SEM images of I-60 (a), I-90 (b), I-120 (c), and I-150 CZTS thin films
This consequence is consistent with Raman spectroscopy measurements (see Fig. 5). It was predicted that more CTS phases should exist in of I-60 and I-90 CZTS specimens from Raman spectroscopy measurements.
Figure 8 represents the surface morphology of II-type CZTS thin films.
SEM images of II-60 (a), II-90 (b), II-120 (c), and II-150 CZTS thin films
According to Fig. 8, all the specimens demonstrated dense, non-uniform, and polycrystalline surface structure, alike I-type CZTS samples. As observed in I-type CZTS thin films, the surface morphology similarity was observed in II-type CZTS samples in pairs. II-60 and II-90 CZTS samples and II-120 and II-150 CZTS samples share similar surface structure in pairs. Plate-like surface features were also observed in II-120 and II-150 CZTS samples. It means that CTS-based secondary phases formed more intensely on the surface of these samples. Such features were not observed in the surface of II-60 and II-90 CZTS thin films. The absence of possible CTS phase features on the surface of II-60 and II-90 CZTS samples produced at lower sulfurization times does not mean that this phase does not exist. It is predicted that the CTS phase might be formed in the bulk structure rather than the sample surface.

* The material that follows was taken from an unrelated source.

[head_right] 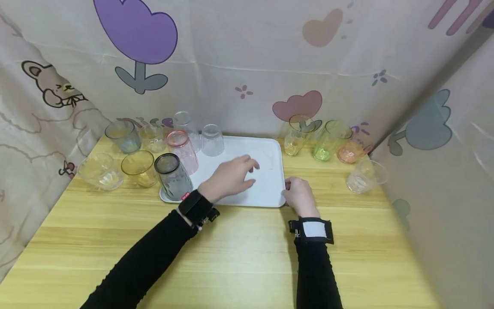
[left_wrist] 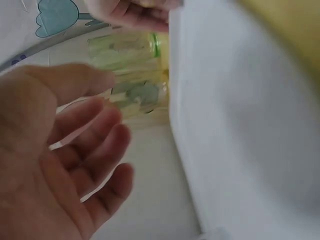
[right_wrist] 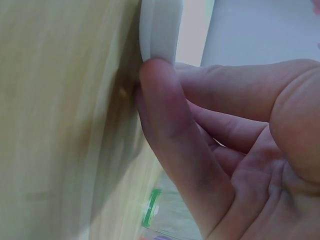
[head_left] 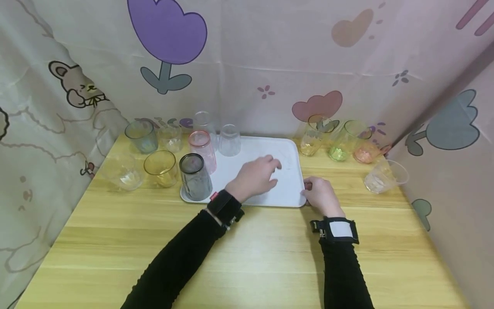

Overall, all the prepared CZTS thin films shared dense, non-uniform, and polycrystalline surface microstructure regardless of the stacking order and sulfurization time. The constitution of CTS-based undesired phases was observed in both types of the CZTS samples. Such creation was observed at earlier sulfurization time in I-type and at higher sulfurization time in II-type CZTS samples. The constitution at earlier time may indicate that formation reactions for CZTS structure are not completed due to short reaction time. The constitution at higher sulfurization time may sign to phase segregations in the structure [35, 43]. Therefore, higher sulfurization time in I-type and shorter sulfurization time in II-type CZTS thin films seem more suitable for the fabrication of CZTS thin films.
3.5 Optical and electrical properties
The optical band gap of type I and II CZTS samples was found utilizing Tauc plot [44]. The optical band gaps were estimated from extrapolating (αhν)2 versus (hν) plots to intercept the axis of photon energy. Figure 9 presents (αhν)2 versus (hν) plots of type I and II CZTS thin films. The determined band gap of all the CZTS thin films is summarized in Table 3. As summarized in the table, the forbidden band gap values varied from 1.40 to 1.48 eV. The obtained band gap values are consistent with the reported literature [3, 45]. The variation in the forbidden energy range can be attributed to the differences in crystalline quality and chemical composition, and the formation of secondary phases results from these differences [46, 47]. In addition, it was observed that the plots do not drop to zero in the subgap region, especially in I-type CZTS thin films. This might be due to significant band tails extending into the band gap or parasitic absorption, e.g., due to Cu2SnS3 secondary phases [48]. This circumstance was not observed in the II-type CZTS specimens except for the II-150 CZTS specimen. It means that II-type CZTS thin films have purer band structure compared to I-type CZTS thin films.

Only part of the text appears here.